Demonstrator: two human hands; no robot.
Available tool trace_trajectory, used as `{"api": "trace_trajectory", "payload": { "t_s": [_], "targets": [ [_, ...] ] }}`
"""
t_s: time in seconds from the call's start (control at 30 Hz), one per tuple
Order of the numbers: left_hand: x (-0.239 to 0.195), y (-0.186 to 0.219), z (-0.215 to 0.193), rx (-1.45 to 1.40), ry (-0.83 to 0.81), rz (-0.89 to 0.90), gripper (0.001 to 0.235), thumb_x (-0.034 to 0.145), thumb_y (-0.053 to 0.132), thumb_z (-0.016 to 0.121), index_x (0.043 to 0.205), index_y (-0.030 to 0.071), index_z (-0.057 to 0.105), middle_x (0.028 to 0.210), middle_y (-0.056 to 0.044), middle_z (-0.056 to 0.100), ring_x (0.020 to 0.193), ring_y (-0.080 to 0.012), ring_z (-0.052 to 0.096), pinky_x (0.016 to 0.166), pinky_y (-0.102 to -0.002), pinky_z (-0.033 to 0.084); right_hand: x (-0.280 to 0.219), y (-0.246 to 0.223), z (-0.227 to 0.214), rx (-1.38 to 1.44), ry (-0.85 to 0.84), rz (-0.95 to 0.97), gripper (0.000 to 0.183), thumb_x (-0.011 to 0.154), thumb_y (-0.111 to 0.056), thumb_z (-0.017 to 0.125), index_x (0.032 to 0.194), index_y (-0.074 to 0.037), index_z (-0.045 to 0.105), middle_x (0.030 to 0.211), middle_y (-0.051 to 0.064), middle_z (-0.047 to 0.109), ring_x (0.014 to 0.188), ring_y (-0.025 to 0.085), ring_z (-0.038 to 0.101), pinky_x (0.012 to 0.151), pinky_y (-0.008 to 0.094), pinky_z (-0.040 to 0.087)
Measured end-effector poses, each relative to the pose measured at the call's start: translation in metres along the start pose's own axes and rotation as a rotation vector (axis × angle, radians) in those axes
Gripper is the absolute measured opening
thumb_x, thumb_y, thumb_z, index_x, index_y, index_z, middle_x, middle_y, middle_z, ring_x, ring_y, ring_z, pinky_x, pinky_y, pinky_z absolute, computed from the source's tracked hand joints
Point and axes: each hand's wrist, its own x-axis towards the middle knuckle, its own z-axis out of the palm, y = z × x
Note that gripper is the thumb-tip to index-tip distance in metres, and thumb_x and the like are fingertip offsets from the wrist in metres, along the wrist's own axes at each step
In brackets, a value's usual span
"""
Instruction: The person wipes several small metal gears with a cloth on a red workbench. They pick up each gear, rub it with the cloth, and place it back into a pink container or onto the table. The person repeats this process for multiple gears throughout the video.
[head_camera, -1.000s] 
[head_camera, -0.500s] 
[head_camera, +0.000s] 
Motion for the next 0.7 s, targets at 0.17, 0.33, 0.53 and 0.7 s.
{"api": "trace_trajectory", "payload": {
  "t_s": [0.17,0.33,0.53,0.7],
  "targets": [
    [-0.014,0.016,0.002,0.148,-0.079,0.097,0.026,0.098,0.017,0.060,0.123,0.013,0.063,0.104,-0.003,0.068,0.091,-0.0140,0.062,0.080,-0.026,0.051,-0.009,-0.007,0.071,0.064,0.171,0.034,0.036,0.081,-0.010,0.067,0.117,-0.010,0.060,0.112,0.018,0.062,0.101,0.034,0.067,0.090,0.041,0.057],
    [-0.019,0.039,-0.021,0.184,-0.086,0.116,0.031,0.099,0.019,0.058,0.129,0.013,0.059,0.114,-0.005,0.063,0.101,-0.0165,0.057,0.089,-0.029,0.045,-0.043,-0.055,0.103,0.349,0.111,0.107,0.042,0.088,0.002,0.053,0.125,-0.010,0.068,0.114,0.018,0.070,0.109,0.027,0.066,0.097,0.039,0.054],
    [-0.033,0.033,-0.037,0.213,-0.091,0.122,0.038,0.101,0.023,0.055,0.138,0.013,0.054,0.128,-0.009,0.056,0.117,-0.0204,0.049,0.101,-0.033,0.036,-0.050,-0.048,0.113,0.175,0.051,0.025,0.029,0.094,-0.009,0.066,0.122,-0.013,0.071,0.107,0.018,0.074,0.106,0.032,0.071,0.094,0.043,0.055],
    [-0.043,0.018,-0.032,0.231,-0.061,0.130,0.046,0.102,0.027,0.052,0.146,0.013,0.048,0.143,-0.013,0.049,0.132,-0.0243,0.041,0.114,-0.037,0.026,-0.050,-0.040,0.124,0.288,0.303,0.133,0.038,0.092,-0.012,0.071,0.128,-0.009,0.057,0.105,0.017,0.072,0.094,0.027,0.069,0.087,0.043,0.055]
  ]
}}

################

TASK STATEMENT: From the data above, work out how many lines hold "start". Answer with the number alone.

RESULT: 2